I know that sounds pretty metaphysical but I’m just talking about those moments when all the forces of the world present themself before you in an almost perfect harmony and there is a moment of stillness.  Clarity.  As though the world has chosen to reveal its purpose to you for those few precious seconds and in doing so has taken away all the weight of everyday life. 
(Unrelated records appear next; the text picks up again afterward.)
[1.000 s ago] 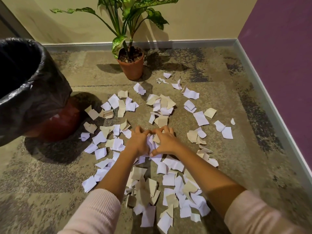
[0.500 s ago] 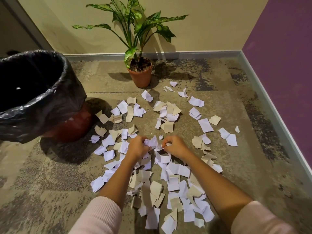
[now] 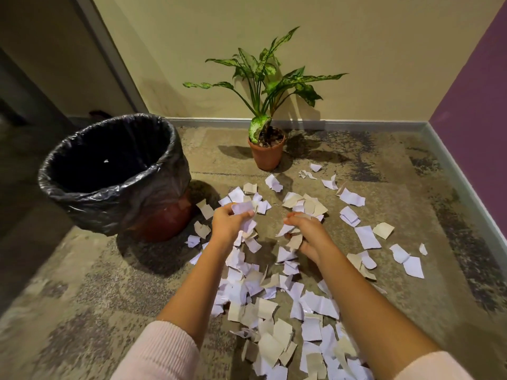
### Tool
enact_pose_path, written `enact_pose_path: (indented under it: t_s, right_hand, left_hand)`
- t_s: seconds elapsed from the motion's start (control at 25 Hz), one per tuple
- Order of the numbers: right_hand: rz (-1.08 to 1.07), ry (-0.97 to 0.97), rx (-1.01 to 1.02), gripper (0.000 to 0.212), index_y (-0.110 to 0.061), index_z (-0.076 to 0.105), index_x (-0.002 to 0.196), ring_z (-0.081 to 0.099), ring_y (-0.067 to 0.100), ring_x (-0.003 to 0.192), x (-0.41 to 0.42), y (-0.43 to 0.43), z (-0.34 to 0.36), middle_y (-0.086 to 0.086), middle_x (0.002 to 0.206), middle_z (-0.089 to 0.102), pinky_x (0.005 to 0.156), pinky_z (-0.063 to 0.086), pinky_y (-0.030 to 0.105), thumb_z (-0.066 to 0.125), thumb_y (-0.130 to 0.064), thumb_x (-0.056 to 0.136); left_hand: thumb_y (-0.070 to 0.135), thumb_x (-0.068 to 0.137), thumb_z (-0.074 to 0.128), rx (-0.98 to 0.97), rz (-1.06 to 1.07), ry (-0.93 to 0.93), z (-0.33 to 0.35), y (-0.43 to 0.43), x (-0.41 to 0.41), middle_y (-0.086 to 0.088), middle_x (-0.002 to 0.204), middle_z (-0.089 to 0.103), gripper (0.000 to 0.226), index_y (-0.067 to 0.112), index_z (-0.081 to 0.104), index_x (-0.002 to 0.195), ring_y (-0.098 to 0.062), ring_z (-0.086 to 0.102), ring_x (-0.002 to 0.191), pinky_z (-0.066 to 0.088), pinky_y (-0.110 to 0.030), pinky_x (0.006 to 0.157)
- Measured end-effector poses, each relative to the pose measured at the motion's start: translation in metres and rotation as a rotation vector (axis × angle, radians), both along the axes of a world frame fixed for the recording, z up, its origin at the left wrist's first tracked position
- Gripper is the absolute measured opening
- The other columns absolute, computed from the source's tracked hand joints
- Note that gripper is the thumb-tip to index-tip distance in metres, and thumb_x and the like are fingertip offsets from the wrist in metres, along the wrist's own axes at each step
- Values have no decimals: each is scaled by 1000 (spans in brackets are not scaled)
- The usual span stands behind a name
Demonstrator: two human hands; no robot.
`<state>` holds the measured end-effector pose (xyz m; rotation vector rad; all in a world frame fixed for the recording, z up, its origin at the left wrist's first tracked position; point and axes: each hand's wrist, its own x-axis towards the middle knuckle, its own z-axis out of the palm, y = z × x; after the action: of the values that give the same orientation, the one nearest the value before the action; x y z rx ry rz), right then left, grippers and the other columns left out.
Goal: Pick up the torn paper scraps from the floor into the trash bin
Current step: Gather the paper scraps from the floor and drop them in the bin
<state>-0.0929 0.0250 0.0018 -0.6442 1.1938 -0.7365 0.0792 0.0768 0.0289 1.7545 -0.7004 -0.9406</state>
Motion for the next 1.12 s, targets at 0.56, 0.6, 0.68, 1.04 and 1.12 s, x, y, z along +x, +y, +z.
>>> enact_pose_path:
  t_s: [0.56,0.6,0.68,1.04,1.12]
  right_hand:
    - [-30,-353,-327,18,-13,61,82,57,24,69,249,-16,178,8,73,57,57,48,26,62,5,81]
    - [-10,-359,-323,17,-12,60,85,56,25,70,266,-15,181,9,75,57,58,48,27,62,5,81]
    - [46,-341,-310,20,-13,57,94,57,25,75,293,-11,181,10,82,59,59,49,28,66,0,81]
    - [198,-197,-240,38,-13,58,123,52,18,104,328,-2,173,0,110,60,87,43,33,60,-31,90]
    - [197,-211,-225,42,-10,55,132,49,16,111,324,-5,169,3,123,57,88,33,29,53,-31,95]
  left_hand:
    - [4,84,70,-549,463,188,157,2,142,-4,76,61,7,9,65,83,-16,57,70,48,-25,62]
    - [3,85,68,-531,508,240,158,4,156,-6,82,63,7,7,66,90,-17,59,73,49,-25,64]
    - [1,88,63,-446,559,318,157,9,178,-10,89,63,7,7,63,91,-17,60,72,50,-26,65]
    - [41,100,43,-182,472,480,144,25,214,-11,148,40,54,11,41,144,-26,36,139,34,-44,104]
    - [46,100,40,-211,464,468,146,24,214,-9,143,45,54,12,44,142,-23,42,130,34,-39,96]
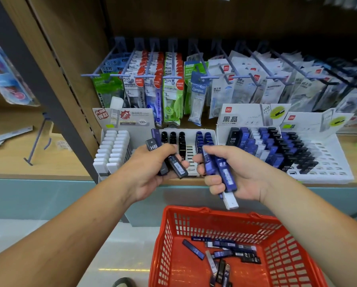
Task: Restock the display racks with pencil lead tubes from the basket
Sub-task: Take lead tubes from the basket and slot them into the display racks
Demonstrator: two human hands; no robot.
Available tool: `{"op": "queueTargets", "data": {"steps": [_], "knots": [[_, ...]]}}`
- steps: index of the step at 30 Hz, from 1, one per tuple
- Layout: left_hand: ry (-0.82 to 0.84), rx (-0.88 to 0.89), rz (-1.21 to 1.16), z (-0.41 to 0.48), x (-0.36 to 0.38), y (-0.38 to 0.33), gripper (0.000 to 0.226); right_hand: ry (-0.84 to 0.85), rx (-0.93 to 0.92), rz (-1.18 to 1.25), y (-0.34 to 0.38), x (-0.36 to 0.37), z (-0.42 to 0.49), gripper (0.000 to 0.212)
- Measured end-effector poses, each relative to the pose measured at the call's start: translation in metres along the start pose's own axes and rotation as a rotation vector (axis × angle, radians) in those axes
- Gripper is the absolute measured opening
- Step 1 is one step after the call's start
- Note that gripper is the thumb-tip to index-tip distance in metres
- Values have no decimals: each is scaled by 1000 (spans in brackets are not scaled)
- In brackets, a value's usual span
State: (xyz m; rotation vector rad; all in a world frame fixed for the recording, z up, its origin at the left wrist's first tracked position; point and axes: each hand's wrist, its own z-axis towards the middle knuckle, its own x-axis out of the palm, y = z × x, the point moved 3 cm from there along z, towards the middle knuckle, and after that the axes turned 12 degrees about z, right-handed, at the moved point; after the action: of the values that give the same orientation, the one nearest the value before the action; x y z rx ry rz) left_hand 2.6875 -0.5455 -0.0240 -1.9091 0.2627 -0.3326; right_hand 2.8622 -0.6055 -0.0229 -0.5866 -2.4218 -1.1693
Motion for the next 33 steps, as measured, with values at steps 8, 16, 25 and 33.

 I thought about that yesterday as I trudged, head down, through the woods between my home and my studio.  I stopped on the path suddenly and looked around.  The trees were so graceful and  I caught sight of  the trunk of a tall shagbark hickory.  I let my eyes follow it upward to the powerful arms of branches that seemd to plead to the blue patch of sky above.  It was a grand moment and I thought about how often I traveled that path with eyes fixed on the ground before me.  How many times had I let the thoughts and worries in my head carry me without seeing past these things of beauty?  These signets of eternity.